Link Posted: 7/3/2013 2:47:08 PM EDT
Originally Posted By TheSafeGuy:
Originally Posted By BGENE:
OK, I am confused about a couple things, I hope you can clarify. If you have a safe that is heavily "insulated", think TL-30X6, it has no hole for a golden rod or similar and I am actively using desiccant in the safe. In a garage environment, the garage temperature would (seems to me) be above the safe temperature just based on the facts at hand. Safe (dark, cool, insulated), Garage exposed to sunlight, windows, etc). Maybe I am not understanding something.

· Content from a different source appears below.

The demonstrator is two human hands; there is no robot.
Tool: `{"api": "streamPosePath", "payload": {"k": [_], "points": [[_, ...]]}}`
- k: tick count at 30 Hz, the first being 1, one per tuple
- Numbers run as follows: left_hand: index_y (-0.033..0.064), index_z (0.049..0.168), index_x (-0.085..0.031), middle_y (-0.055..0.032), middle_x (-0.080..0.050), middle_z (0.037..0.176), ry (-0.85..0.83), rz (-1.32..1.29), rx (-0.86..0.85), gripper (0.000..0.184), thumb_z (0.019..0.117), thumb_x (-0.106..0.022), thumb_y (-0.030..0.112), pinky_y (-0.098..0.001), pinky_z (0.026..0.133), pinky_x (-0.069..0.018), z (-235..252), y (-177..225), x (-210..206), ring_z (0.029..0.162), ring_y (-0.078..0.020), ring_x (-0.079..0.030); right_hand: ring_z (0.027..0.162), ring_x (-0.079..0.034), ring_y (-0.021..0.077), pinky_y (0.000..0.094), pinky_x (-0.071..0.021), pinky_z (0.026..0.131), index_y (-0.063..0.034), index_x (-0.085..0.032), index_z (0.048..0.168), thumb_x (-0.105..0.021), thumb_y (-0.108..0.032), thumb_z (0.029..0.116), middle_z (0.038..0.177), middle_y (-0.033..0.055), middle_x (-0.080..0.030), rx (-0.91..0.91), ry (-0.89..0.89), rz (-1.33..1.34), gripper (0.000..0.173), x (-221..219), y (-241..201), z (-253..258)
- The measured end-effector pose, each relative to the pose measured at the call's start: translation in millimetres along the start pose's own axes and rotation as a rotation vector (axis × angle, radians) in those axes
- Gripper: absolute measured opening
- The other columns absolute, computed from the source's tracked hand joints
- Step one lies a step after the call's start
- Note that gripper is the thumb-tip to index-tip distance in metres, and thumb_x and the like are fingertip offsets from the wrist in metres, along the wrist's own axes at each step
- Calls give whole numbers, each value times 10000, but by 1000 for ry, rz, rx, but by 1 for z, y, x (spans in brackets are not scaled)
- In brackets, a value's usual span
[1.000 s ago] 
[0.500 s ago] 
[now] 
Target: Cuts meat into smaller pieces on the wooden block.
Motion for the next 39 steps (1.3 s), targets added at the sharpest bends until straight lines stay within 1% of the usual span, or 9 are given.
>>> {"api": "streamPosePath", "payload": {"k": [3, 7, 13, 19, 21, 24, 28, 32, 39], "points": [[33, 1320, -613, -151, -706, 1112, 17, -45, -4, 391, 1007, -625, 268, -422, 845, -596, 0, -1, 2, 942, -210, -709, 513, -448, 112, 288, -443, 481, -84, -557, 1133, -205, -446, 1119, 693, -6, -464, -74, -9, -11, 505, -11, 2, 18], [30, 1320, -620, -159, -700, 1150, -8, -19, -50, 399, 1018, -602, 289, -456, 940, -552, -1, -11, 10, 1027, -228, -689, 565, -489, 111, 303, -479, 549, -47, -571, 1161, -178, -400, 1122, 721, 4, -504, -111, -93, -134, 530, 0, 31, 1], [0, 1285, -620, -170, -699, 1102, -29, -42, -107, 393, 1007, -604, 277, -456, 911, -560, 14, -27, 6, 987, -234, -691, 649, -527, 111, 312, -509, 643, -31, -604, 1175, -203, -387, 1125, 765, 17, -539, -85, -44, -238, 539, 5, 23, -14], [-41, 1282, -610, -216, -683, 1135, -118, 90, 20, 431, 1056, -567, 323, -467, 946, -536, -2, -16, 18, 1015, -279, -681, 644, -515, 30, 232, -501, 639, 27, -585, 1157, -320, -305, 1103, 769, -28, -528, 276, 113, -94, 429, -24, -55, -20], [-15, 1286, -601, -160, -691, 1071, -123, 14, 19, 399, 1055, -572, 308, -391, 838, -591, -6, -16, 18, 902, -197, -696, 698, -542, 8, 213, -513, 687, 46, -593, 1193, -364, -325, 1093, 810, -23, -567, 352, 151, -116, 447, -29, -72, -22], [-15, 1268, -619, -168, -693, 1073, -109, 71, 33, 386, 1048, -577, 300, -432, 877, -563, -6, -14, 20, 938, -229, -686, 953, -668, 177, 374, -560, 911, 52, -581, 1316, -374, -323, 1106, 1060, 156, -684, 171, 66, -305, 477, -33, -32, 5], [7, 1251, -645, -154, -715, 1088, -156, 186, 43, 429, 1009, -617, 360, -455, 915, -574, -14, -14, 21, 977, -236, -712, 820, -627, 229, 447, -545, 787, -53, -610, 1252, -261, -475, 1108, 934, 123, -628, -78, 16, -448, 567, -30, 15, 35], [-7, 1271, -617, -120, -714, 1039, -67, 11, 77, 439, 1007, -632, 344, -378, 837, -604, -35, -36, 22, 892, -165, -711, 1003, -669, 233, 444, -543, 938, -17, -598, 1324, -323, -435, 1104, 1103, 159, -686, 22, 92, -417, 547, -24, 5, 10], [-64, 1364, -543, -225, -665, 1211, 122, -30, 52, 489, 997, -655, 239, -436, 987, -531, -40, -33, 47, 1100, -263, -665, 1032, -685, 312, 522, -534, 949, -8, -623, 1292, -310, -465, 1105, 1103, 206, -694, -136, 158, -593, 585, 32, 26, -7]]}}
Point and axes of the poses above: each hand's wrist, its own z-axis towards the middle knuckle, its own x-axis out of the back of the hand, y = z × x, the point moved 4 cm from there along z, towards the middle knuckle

A safe, or any other object, no matter how big or how dense, will exchange energy with the environment until the whole reaches equilibrium. The X6 does not have a perfect seal, nor does any other conventional safe, even if they have resilient compressed seals. Making a perfect seal is virtually impossible in a big steel box. Ask me how I know

Unless there is an active influence changing this system, there will be and equilibrium point. A GoldenRod disrupts the process, because it constantly adds energy inside the safe at a higher rate than the heat escaping until a constant energy flow is established thru the walls you stabilize at a constant delta T from the inside to the outside. If you put in more power (heat energy) you get a larger delta T.

So, the thing that we can't control are the swings in the temperature of the environment. If the swings are rapid and significant, then equilibrium won't happen. The problem comes when the safe, and the contents, are cool, and the temperature rises rapidly while there is high humidity. That's when the temperature of the metal parts of the gun can be cool enough to reach the dew-point as the air temperature rises. That results in the dreaded condensation of destruction.

Again, it's not the humidity that you need to worry about, it's the dew-point. So, if your environment is stable, you can get away with minimal measures. If your temperatures swing a lot, use more drying or heating measures.





Thank you! The extra information helped me understand.
Link Posted: 7/7/2013 8:14:19 PM EDT
[Last Edit: 7/7/2013 8:15:44 PM EDT by M4A1]
Originally Posted By a1abdj:
60% isn't horrible. Don't go below 40%.



I'm in the low 30s all the time. Why not go below 40? The drier the better.
OP says he has all ARs and polymer handguns. He has no wooden stocks to dry out.